Darling-Hammond urged policymakers and educators to look outside the United States for good examples from high-performing nations for how to improve teaching.

She noted that in countries such as Singapore, Finland and Canada they've built systems that enable all teachers to be prepared and have the resources to continuously improve. Teacher preparation programs in these countries are mostly well-designed, highly regulated and free. She said graduates are inducted into the profession by mentor teachers, have continuing opportunities to learn and have the opportunity to be evaluated and supported in a context that values teacher collaboration.

"A wise person learns from his own mistakes," she said. "A wiser person learns from the mistakes of others."

Teaching expectations

As the speakers cited research on best teaching practices, lauded high-quality teacher development programs (including a nod to former Stanford Professor Pam Grossman, co-founder of the Stanford Center to Support Excellence in Teaching and acknowledged the complexities of the profession and the infrastructure that supports students and teachers, they also began to wonder whether people expected too much from the 3 million plus men and women who take on the job.

"Are we setting them up to fail by throwing all this attention to them as the change agents?" asked Darling-Hammond.

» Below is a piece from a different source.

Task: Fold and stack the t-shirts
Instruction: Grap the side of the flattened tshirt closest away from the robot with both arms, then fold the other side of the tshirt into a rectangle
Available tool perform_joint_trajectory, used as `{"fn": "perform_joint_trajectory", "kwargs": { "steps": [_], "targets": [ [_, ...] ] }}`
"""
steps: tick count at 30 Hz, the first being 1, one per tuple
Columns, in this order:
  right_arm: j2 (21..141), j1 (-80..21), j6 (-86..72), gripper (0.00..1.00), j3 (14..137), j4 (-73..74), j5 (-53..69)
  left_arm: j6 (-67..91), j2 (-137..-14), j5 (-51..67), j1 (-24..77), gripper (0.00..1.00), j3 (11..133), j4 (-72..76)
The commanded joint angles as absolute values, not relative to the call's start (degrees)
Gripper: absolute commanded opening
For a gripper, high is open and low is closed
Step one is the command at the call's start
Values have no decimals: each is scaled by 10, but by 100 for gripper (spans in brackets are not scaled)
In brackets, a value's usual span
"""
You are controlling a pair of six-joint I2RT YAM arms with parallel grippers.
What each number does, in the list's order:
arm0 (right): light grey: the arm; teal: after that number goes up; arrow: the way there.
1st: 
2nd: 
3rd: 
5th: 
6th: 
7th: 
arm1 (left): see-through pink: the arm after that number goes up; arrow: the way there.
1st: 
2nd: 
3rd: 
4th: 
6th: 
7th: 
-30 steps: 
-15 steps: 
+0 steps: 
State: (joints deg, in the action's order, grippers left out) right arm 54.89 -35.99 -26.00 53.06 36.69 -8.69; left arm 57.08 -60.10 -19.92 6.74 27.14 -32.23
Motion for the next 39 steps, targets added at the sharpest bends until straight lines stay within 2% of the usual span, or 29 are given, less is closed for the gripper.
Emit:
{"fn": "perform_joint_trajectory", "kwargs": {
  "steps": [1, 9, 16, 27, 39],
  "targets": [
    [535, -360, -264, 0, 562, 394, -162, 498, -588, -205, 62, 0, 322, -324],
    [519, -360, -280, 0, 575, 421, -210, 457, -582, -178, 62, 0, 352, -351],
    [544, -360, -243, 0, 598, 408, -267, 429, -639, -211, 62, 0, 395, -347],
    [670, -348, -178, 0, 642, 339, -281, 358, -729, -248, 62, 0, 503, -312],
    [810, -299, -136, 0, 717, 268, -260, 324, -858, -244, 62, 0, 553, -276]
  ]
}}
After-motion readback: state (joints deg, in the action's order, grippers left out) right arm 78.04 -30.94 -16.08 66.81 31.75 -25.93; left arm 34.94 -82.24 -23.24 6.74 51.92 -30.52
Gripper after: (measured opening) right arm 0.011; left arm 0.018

Historically, Goldstein said, "you see the focus and demands on teachers raise as we become cynical about our other social systems."

Teachers can't be to blame, the three agreed, for all that ails us, nor can they be the scapegoats for the lack of improvement related to the effects of deep poverty and limited social safety nets.

"I think that the expectations are unrealistic but I think we do have to have high expectations because the alternative is worse," Goldstein said.

Added Green: "We need to honor the impact teachers make. It is incredible. It'd be foolish not to support them."

Teaching support

The 90-minute discussion ended with questions from the audience. An alum of the Stanford Teacher Education Program (STEP) asked about professionalizing early childhood education and an alum of the GSE's policy program, POLS(link is external), queried how to get teacher "buy-in" to the latest trends in education.

A second grade teacher asked the panel about implementation of the Common Core standards that demand more critical thinking skills from students, and one audience member wondered how Stanford could leverage its teacher education program as a model of practice.

Darling-Hammond said Stanford already is a model — even noting that the high-performing Finns have observed STEP and adopted some of its practices. But, she agreed, one challenge to expanding or building quality teacher education is the cost to students.

"People have to go into significant debt to become a teacher in the United States, where they'll earn 60 percent of what other college educated graduates earn," she said.

The Graduate School of Education is exploring how to spark a nationwide change. Dean Stipek told the audience that the GSE has set a goal to make Stanford the first university to have a university-based teacher credentialing program that is tuition free. Already STEP offers scholarships, forgivable loans and even full tuition fellowships for qualifying students.

But, Darling-Hammond noted, the cost issue extends beyond this university and needs federal help to solve.

She's still waiting, she quipped, for Obama to say, "If you teach, we will pay for your education."